Exercise directions
The records below are to be returned word for word, with pictures left out.

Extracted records
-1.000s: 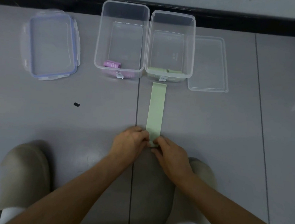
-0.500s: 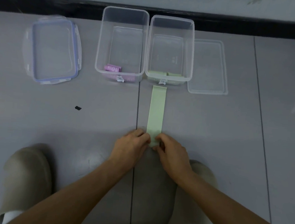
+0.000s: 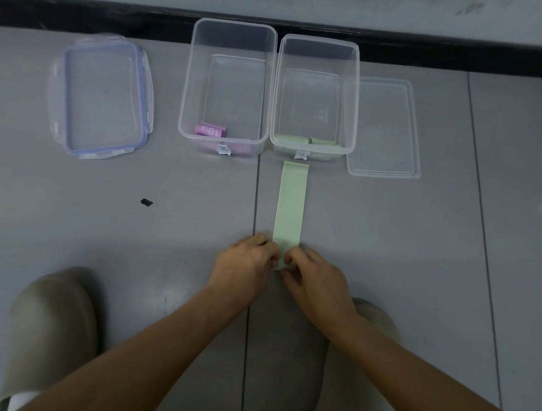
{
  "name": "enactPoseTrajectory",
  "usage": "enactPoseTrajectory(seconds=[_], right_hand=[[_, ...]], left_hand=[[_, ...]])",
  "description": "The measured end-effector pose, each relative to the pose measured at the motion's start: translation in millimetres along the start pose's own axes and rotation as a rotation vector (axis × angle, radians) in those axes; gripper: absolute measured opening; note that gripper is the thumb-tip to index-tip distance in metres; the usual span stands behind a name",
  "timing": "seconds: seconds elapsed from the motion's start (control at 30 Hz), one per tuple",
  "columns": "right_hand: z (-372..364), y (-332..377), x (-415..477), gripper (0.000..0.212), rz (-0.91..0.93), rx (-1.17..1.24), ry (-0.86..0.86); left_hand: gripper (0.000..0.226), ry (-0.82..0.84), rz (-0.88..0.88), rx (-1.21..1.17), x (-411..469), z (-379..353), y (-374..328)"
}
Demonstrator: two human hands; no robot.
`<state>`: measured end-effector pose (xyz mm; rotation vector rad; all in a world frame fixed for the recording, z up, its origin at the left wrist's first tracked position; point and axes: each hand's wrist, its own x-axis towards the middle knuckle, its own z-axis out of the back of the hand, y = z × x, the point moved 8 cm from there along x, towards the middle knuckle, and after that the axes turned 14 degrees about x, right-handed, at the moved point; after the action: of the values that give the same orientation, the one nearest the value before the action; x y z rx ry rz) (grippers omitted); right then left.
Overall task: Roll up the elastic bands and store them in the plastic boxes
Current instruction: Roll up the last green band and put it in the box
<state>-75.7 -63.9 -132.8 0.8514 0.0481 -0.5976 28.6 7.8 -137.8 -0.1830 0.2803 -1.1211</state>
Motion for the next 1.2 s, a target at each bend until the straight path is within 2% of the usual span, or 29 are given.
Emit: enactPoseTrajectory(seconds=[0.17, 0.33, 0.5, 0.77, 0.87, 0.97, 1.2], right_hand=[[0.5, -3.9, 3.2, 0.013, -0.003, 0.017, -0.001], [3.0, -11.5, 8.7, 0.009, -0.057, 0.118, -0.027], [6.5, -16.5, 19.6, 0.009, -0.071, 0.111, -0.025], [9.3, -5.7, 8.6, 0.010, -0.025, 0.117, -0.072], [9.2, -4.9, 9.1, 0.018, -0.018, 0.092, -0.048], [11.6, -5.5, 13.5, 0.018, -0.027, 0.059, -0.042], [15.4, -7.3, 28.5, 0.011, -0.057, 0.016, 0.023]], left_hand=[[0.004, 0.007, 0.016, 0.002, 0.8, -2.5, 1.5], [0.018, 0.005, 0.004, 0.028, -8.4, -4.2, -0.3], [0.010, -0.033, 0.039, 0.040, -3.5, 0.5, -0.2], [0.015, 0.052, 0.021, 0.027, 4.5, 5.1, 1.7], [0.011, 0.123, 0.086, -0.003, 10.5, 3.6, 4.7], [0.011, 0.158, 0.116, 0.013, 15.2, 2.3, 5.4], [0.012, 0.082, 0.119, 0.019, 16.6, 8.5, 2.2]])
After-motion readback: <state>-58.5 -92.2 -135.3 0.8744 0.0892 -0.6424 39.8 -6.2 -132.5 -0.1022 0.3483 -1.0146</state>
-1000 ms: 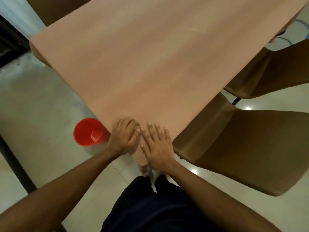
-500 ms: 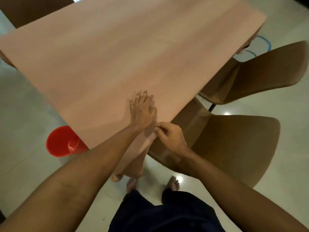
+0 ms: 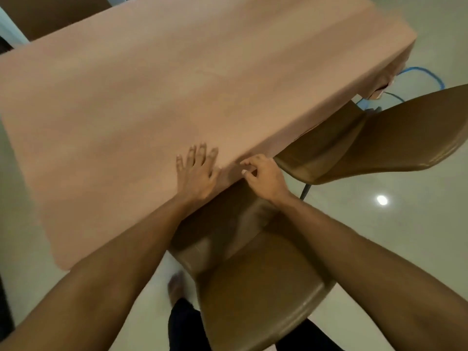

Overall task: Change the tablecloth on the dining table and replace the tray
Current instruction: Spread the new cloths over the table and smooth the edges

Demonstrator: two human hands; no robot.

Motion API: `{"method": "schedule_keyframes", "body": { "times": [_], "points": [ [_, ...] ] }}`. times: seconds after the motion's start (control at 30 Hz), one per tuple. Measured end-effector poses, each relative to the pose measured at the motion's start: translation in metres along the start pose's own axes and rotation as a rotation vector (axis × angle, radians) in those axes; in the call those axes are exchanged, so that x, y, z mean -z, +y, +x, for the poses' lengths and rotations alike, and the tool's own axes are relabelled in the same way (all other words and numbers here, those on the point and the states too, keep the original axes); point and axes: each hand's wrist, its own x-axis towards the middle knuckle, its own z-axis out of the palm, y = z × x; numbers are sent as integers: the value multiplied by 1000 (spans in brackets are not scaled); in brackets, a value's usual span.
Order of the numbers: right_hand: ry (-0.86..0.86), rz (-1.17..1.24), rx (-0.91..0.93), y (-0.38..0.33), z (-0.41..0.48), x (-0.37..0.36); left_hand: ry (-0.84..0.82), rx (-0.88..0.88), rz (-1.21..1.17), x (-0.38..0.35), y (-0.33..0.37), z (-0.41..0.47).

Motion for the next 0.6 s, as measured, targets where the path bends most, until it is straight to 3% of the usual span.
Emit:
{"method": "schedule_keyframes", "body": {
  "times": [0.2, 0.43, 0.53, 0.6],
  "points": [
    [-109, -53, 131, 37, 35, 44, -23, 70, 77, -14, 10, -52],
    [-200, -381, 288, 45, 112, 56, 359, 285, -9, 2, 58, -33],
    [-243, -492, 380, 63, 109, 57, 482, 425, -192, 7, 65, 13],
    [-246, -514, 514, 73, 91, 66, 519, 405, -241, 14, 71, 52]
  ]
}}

Response below
-1.000s: 
-0.500s: 
+0.000s: 
{
  "name": "enactPoseTrajectory",
  "usage": "enactPoseTrajectory(seconds=[_], right_hand=[[_, ...]], left_hand=[[_, ...]])",
  "description": "The measured end-effector pose, each relative to the pose measured at the motion's start: translation in millimetres along the start pose's own axes and rotation as a rotation vector (axis × angle, radians) in those axes; gripper: absolute measured opening; note that gripper is the thumb-tip to index-tip distance in metres; the usual span stands behind a name",
  "timing": "seconds: seconds elapsed from the motion's start (control at 30 Hz), one per tuple",
  "columns": "right_hand: z (-372..364), y (-332..377), x (-415..477), gripper (0.000..0.212), rz (-0.91..0.93), rx (-1.17..1.24), ry (-0.86..0.86); left_hand: gripper (0.000..0.226), ry (-0.82..0.84), rz (-0.88..0.88), rx (-1.21..1.17), x (-411..469), z (-379..353), y (-374..328)"
}
Demonstrator: two human hands; no robot.
`<state>`: measured end-effector pose (xyz mm; rotation vector rad; all in a world frame fixed for the recording, z up, its origin at the left wrist's first tracked position; point and axes: each hand's wrist, its own x-axis towards the middle knuckle, its own z-axis out of the back of the hand, y = z × x, the point moved 8 cm from there along x, towards the middle knuckle, and after that the axes turned 14 degrees about x, right-handed, at the moved point; after the action: of the values that give the same orientation, the one nearest the value before the action; x y z rx ry rz) (grippers omitted); right then left.
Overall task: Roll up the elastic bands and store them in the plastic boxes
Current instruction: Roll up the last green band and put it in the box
<state>-75.7 -63.9 -132.8 0.8514 0.0481 -0.5976 28.6 7.8 -137.8 -0.1830 0.2803 -1.1211</state>
Motion for the next 1.2 s, a target at each bend until the straight path is within 2% of the usual span, or 29 are given.
Emit: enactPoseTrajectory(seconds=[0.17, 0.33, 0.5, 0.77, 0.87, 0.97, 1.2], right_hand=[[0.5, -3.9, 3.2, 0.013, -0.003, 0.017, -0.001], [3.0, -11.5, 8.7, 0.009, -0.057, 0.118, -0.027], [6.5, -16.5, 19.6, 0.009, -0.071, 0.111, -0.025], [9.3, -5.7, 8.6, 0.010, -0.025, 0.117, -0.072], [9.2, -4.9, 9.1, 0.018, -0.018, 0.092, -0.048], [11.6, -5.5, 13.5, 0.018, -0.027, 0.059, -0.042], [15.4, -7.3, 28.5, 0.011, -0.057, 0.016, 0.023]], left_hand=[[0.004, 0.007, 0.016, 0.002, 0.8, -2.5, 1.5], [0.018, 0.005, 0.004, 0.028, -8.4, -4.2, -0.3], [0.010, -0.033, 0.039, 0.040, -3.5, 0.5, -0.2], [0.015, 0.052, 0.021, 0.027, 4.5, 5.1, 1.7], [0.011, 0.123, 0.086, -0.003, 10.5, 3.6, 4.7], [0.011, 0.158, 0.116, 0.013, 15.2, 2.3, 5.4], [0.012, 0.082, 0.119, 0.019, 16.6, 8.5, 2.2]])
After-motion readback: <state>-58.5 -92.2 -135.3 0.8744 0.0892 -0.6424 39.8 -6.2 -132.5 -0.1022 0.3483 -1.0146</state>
-1000 ms: 
-500 ms: 
+0 ms: 

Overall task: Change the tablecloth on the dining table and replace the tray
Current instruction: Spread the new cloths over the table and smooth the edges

Demonstrator: two human hands; no robot.

Motion API: `{"method": "schedule_keyframes", "body": { "times": [_], "points": [ [_, ...] ] }}`. times: seconds after the motion's start (control at 30 Hz), one per tuple. Measured end-effector poses, each relative to the pose measured at the motion's start: translation in metres along the start pose's own axes and rotation as a rotation vector (axis × angle, radians) in those axes; in the call those axes are exchanged, so that x, y, z mean -z, +y, +x, for the poses' lengths and rotations alike, and the tool's own axes are relabelled in the same way (all other words and numbers here, those on the point and the states too, keep the original axes); point and axes: each hand's wrist, its own x-axis towards the middle knuckle, its own z-axis out of the palm, y = z × x; numbers are sent as integers: the value multiplied by 1000 (spans in brackets are not scaled); in brackets, a value's usual span.
Order of the numbers: right_hand: ry (-0.86..0.86), rz (-1.17..1.24), rx (-0.91..0.93), y (-0.38..0.33), z (-0.41..0.48), x (-0.37..0.36); left_hand: ry (-0.84..0.82), rx (-0.88..0.88), rz (-1.21..1.17), x (-0.38..0.35), y (-0.33..0.37), z (-0.41..0.47).

Motion for the next 0.6 s, as measured, targets where the path bends most, until it is straight to 3% of the usual span.
Emit:
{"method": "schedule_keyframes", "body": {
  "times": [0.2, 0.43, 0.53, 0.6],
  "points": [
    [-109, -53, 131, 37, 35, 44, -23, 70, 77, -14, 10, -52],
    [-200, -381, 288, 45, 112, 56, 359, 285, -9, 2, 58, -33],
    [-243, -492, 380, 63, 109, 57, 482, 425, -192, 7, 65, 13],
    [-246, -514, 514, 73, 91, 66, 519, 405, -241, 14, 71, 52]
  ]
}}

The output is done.